§ **Problem description**
Among the entries that follow, find every line with the word "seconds" and list it.

━━━ Records for the exercise ━━━

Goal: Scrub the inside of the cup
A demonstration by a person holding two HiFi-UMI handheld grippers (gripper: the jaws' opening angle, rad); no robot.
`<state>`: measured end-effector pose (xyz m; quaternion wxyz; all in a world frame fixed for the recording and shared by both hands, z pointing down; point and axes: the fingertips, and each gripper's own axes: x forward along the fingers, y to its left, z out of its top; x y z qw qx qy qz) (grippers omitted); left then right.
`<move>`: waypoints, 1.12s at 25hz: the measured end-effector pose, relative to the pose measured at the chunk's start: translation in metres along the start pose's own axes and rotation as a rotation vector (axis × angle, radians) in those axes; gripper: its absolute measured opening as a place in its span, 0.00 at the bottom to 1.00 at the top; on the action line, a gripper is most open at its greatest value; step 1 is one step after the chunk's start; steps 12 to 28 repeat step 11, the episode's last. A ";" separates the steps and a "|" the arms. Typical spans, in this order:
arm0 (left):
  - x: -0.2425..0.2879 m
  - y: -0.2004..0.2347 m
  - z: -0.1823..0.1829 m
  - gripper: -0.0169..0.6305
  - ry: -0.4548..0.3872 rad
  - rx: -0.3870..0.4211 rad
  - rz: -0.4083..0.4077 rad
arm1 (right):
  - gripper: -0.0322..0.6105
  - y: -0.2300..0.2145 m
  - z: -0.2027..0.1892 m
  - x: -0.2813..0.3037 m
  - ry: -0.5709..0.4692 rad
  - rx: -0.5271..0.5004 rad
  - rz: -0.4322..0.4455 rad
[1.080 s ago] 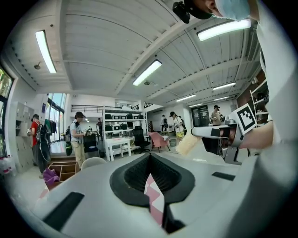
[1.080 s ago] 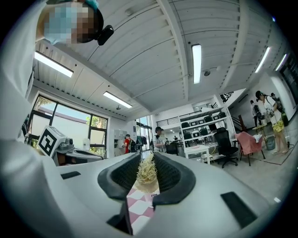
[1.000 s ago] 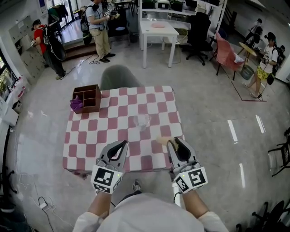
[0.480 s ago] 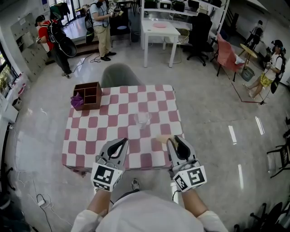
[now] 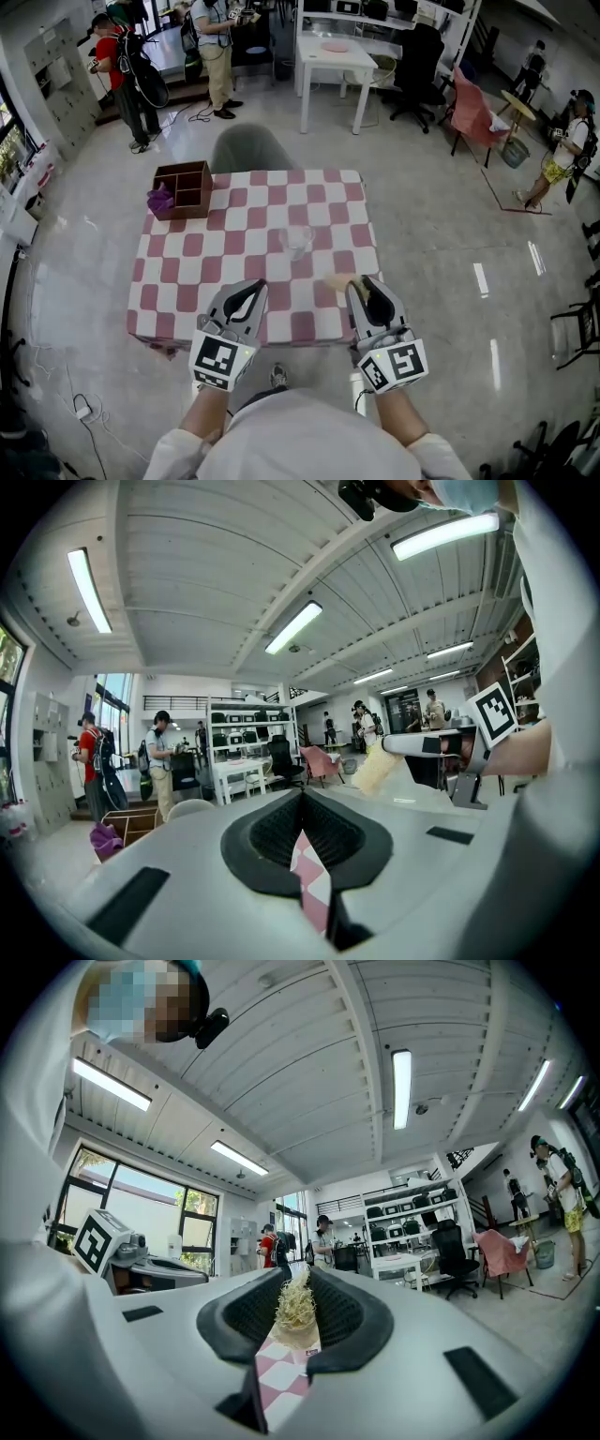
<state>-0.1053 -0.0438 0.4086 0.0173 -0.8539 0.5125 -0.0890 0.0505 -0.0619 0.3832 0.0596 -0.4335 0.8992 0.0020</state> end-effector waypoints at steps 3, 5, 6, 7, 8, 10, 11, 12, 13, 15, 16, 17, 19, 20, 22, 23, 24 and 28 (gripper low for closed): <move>0.000 0.001 -0.001 0.07 -0.001 0.000 -0.001 | 0.21 0.000 -0.001 0.000 0.002 -0.002 0.000; 0.001 0.001 -0.002 0.08 -0.001 0.000 -0.002 | 0.21 0.000 -0.001 0.000 0.004 -0.002 -0.001; 0.001 0.001 -0.002 0.07 -0.002 0.000 -0.002 | 0.21 0.000 -0.002 0.001 0.005 -0.002 -0.001; 0.002 0.001 -0.001 0.07 -0.002 0.000 -0.004 | 0.21 0.001 -0.001 0.001 0.005 -0.002 -0.001; 0.002 0.001 -0.001 0.07 -0.003 0.001 -0.005 | 0.21 0.001 -0.001 0.001 0.005 -0.002 0.000; 0.003 0.001 0.000 0.07 -0.005 0.004 -0.007 | 0.21 0.001 -0.001 0.002 0.004 -0.003 0.001; 0.003 0.001 0.000 0.08 -0.006 0.005 -0.008 | 0.21 0.001 -0.001 0.002 0.004 -0.004 0.002; 0.003 0.001 0.000 0.08 -0.006 0.005 -0.008 | 0.21 0.001 -0.001 0.002 0.004 -0.004 0.002; 0.003 0.001 0.000 0.08 -0.006 0.005 -0.008 | 0.21 0.001 -0.001 0.002 0.004 -0.004 0.002; 0.003 0.001 0.000 0.08 -0.006 0.005 -0.008 | 0.21 0.001 -0.001 0.002 0.004 -0.004 0.002; 0.003 0.001 0.000 0.08 -0.006 0.005 -0.008 | 0.21 0.001 -0.001 0.002 0.004 -0.004 0.002; 0.003 0.001 0.000 0.08 -0.006 0.005 -0.008 | 0.21 0.001 -0.001 0.002 0.004 -0.004 0.002; 0.003 0.001 0.000 0.08 -0.006 0.005 -0.008 | 0.21 0.001 -0.001 0.002 0.004 -0.004 0.002; 0.003 0.001 0.000 0.08 -0.006 0.005 -0.008 | 0.21 0.001 -0.001 0.002 0.004 -0.004 0.002; 0.003 0.001 0.000 0.08 -0.006 0.005 -0.008 | 0.21 0.001 -0.001 0.002 0.004 -0.004 0.002; 0.003 0.001 0.000 0.08 -0.006 0.005 -0.008 | 0.21 0.001 -0.001 0.002 0.004 -0.004 0.002; 0.003 0.001 0.000 0.08 -0.006 0.005 -0.008 | 0.21 0.001 -0.001 0.002 0.004 -0.004 0.002; 0.003 0.001 0.000 0.08 -0.006 0.005 -0.008 | 0.21 0.001 -0.001 0.002 0.004 -0.004 0.002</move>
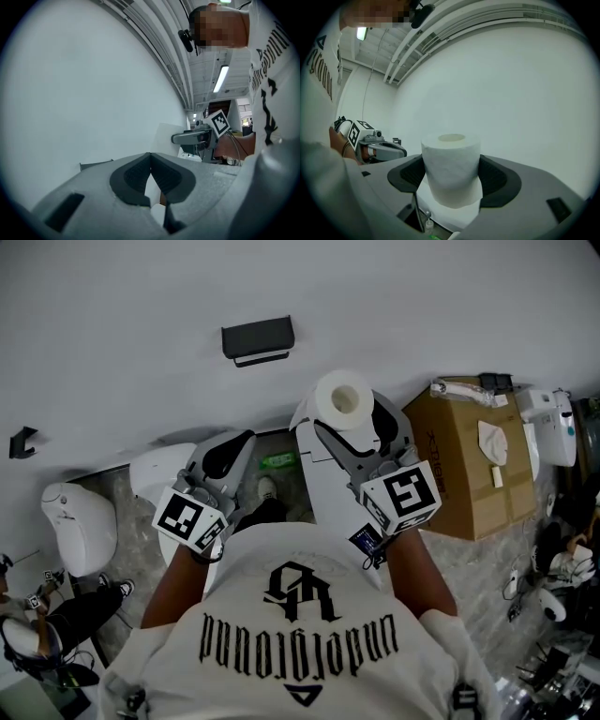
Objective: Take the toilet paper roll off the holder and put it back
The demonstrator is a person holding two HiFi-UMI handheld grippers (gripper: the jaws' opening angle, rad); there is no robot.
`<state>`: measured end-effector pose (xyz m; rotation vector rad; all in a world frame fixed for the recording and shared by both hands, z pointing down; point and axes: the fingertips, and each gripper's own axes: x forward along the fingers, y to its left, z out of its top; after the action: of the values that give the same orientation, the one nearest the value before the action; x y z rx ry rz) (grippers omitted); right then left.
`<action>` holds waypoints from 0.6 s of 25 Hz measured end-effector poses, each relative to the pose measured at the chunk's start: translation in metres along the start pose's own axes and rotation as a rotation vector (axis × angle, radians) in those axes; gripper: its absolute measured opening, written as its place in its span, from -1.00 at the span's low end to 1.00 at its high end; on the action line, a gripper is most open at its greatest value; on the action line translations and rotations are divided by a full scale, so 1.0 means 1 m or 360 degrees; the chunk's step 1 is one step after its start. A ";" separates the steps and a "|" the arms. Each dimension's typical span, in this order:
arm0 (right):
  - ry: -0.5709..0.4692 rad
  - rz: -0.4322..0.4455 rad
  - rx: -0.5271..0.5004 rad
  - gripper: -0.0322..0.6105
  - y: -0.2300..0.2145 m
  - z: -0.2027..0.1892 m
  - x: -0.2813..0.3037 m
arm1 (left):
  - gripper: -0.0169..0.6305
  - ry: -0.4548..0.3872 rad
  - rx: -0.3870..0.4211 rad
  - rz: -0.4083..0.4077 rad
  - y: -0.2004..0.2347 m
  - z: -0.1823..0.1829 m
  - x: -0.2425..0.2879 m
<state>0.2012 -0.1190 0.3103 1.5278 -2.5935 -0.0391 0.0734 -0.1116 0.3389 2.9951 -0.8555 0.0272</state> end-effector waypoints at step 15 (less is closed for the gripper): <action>0.0019 -0.0016 -0.0002 0.15 -0.047 0.001 0.044 | -0.91 0.0010 -0.0014 -0.0017 0.045 -0.002 0.052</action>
<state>0.2209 -0.1805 0.3094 1.5359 -2.5761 -0.0323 0.0937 -0.1776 0.3431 2.9899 -0.8365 0.0329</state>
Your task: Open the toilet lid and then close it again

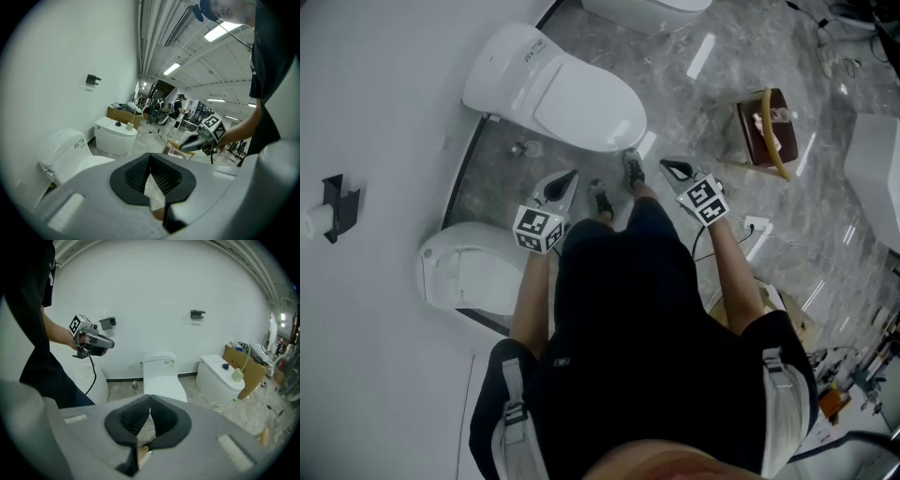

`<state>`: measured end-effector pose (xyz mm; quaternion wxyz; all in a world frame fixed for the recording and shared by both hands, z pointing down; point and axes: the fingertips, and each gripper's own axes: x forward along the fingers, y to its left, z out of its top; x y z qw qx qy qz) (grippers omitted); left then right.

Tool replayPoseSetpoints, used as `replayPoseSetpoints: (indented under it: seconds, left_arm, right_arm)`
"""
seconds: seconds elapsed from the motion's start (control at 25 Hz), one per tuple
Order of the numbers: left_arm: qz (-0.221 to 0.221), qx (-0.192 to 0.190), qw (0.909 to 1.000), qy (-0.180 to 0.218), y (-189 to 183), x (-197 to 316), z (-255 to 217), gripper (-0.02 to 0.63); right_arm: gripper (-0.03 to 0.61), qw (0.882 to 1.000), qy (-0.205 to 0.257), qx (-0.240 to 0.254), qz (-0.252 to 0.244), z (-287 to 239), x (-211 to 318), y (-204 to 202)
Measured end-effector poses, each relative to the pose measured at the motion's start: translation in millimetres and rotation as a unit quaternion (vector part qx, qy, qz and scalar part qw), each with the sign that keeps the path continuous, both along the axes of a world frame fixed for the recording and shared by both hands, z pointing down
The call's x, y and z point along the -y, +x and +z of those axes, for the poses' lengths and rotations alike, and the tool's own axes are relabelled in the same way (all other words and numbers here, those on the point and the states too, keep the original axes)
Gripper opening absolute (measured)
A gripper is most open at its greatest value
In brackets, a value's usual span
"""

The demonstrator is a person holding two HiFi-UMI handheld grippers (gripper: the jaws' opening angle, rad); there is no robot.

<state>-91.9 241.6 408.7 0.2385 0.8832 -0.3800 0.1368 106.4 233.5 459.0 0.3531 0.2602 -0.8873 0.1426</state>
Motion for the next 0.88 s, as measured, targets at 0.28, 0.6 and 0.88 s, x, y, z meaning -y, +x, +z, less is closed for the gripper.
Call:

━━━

§ **Written solution**
Tool replayPoseSetpoints, used as `replayPoseSetpoints: (indented under it: seconds, left_arm, right_arm)`
seconds: seconds elapsed from the motion's start (control at 25 Hz), one per tuple

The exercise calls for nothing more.